PROBLEM REQUIREMENTS:
The reply must return each line of the data exactly.

= = =

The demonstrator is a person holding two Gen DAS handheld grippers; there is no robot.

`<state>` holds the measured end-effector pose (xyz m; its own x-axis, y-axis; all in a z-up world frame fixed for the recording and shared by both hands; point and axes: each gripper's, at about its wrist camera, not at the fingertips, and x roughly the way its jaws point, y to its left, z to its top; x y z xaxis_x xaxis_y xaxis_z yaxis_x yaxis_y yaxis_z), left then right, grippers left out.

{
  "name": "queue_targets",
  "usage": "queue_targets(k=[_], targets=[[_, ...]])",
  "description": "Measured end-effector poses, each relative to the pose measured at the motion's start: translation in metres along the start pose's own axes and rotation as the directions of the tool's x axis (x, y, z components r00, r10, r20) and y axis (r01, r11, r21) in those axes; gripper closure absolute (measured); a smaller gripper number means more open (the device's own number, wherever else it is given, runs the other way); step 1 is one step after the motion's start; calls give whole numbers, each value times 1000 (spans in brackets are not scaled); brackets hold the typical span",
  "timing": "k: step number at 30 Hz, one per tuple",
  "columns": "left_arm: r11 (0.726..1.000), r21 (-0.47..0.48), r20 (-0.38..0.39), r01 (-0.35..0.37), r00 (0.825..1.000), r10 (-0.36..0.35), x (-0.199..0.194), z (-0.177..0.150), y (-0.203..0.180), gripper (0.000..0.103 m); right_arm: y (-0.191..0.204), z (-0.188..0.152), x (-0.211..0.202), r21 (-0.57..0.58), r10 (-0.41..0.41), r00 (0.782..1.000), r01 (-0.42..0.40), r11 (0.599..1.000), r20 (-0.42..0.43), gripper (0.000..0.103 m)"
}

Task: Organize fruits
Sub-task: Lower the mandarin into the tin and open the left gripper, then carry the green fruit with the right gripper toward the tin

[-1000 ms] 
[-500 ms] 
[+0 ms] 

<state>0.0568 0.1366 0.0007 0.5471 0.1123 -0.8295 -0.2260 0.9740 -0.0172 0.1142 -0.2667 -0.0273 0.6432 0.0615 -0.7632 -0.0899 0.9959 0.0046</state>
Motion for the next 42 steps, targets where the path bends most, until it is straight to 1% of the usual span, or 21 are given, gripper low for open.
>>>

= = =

EXERCISE SOLUTION:
The demonstrator is a person holding two Gen DAS handheld grippers; there is no robot.

`<state>` holds the measured end-effector pose (xyz m; its own x-axis, y-axis; all in a z-up world frame fixed for the recording and shared by both hands; point and axes: each gripper's, at about its wrist camera, not at the fingertips, and x roughly the way its jaws point, y to its left, z to its top; x y z xaxis_x xaxis_y xaxis_z yaxis_x yaxis_y yaxis_z), left then right, grippers left out.

{
  "name": "queue_targets",
  "usage": "queue_targets(k=[_], targets=[[_, ...]])",
  "description": "Measured end-effector poses, each relative to the pose measured at the motion's start: translation in metres along the start pose's own axes and rotation as the directions of the tool's x axis (x, y, z components r00, r10, r20) and y axis (r01, r11, r21) in those axes; gripper closure absolute (measured); a smaller gripper number means more open (the device's own number, wherever else it is given, runs the other way); step 1 is one step after the motion's start; calls give whole numbers, each value times 1000 (spans in brackets are not scaled); brackets hold the typical span",
  "timing": "k: step number at 30 Hz, one per tuple",
  "columns": "left_arm: r11 (0.726..1.000), r21 (-0.47..0.48), r20 (-0.38..0.39), r01 (-0.35..0.37), r00 (0.825..1.000), r10 (-0.36..0.35), x (-0.199..0.194), z (-0.177..0.150), y (-0.203..0.180), gripper (0.000..0.103 m); right_arm: y (-0.191..0.204), z (-0.188..0.152), x (-0.211..0.202), r21 (-0.57..0.58), r10 (-0.41..0.41), r00 (0.782..1.000), r01 (-0.42..0.40), r11 (0.599..1.000), r20 (-0.42..0.43), gripper (0.000..0.103 m)"
}

Task: Organize fruits
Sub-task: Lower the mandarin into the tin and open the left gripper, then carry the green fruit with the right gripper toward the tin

[-1000 ms] 
[-500 ms] 
[+0 ms] 

<state>0.0568 0.1366 0.0007 0.5471 0.1123 -0.8295 -0.2260 0.9740 -0.0172 0.1142 -0.2667 -0.0273 0.6432 0.0615 -0.7632 -0.0899 0.9959 0.0046</state>
Motion for the next 42 steps, targets where the path bends most, until it is straight to 1% of the usual span, or 21 are given, gripper low for open.
>>>

Nothing further is needed for this exercise.